Face tracking options (track):

  <video>                   Path to video file.
  <shot.json>               Path to shot segmentation result file.
  <tracking>                Path to tracking result file.

  --min-size=<ratio>        Approximate size (in video height ratio) of the
                            smallest face that should be detected. Default is
                            to try and detect any object [default: 0.0].
  --every=<seconds>         Only apply detection every <seconds> seconds.
                            Default is to process every frame [default: 0.0].
  --min-overlap=<ratio>     Associates face with tracker if overlap is greater
                            than <ratio> [default: 0.5].
  --min-confidence=<float>  Reset trackers with confidence lower than <float>
                            [default: 10.].
  --max-gap=<float>         Bridge gaps with duration shorter than <float>
                            [default: 1.].
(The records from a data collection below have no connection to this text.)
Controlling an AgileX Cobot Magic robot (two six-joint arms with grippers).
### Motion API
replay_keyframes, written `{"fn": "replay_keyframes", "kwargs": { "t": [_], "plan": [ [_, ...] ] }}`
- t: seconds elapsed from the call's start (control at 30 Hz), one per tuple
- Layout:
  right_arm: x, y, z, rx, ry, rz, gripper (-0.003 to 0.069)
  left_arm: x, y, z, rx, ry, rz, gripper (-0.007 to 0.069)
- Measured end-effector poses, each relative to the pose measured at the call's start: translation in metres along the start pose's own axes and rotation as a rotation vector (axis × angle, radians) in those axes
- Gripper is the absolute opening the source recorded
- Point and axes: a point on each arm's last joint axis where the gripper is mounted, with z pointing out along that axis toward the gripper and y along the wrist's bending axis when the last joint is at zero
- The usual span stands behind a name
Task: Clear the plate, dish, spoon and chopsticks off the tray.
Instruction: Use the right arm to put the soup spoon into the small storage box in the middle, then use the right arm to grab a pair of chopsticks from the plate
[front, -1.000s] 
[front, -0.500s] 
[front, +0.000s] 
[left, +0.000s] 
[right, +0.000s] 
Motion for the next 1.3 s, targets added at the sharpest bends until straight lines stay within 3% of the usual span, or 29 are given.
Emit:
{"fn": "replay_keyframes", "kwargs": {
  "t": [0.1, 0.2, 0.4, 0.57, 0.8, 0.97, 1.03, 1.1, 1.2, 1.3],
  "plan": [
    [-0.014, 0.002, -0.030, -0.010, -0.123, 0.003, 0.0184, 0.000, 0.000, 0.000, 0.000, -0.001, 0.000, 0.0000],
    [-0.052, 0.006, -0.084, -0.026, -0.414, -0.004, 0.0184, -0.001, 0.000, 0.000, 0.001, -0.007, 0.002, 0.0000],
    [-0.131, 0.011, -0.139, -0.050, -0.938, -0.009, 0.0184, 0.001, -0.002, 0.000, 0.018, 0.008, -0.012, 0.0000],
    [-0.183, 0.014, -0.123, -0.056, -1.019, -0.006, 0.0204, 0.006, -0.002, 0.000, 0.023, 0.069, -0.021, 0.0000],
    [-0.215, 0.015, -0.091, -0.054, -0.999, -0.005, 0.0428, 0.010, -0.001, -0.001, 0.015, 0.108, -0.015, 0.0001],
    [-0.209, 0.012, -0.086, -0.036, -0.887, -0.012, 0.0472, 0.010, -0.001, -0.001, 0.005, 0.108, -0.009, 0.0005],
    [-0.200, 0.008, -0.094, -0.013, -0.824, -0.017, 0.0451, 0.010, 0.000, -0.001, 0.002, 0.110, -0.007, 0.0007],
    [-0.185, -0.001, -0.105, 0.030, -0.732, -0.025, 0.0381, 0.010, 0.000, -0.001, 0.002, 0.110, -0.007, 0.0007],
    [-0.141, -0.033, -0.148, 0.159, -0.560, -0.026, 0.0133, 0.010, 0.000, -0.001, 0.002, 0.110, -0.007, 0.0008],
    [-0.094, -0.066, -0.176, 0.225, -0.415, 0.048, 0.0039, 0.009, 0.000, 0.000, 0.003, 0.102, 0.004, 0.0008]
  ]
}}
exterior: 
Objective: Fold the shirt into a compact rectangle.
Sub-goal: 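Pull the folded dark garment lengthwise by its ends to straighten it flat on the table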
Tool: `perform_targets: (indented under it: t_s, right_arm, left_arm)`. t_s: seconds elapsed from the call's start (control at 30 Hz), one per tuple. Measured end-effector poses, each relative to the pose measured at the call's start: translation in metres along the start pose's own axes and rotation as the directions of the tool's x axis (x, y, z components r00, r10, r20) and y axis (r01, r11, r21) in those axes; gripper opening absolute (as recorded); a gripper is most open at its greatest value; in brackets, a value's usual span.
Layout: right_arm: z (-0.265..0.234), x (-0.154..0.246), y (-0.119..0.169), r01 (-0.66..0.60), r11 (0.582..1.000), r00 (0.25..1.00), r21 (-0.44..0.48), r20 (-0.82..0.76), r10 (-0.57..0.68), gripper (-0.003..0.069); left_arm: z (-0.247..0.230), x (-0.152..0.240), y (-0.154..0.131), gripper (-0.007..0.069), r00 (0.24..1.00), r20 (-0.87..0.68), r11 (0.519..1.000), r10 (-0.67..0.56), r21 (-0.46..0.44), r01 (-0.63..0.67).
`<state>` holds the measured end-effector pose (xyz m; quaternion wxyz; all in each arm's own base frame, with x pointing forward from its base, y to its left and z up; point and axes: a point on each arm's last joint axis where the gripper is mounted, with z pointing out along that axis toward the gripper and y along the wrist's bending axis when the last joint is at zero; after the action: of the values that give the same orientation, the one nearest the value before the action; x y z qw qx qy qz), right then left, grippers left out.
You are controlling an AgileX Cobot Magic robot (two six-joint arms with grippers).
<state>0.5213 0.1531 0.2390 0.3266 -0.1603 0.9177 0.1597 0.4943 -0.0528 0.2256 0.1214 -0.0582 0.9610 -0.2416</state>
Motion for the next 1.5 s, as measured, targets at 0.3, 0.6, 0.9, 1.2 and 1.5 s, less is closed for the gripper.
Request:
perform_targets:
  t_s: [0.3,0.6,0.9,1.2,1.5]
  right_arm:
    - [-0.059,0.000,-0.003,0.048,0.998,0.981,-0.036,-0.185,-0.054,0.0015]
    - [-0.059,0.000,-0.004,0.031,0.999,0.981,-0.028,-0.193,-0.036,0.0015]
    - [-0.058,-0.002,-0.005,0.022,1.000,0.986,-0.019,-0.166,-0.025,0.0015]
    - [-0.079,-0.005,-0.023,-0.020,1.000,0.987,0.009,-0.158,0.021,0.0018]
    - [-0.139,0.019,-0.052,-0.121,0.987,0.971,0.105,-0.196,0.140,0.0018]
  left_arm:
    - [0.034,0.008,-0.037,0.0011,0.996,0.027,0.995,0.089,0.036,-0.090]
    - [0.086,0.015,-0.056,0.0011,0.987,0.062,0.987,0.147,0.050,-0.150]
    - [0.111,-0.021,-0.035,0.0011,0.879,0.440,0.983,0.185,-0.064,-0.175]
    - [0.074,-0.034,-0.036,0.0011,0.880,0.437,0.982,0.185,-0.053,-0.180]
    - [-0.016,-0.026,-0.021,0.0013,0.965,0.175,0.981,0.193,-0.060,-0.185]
Feature extraction options (features):

  <video>                   Path to video file.
  <tracking>                Path to tracking result file.
  <landmark_model>          Path to dlib facial landmark detection model.
  <embedding_model>         Path to dlib feature extraction model.
  <landmarks>               Path to facial landmarks detection result file.
  <embeddings>              Path to feature extraction result file.

Visualization options (demo):

  <video>                   Path to video file.
  <tracking>                Path to tracking result file.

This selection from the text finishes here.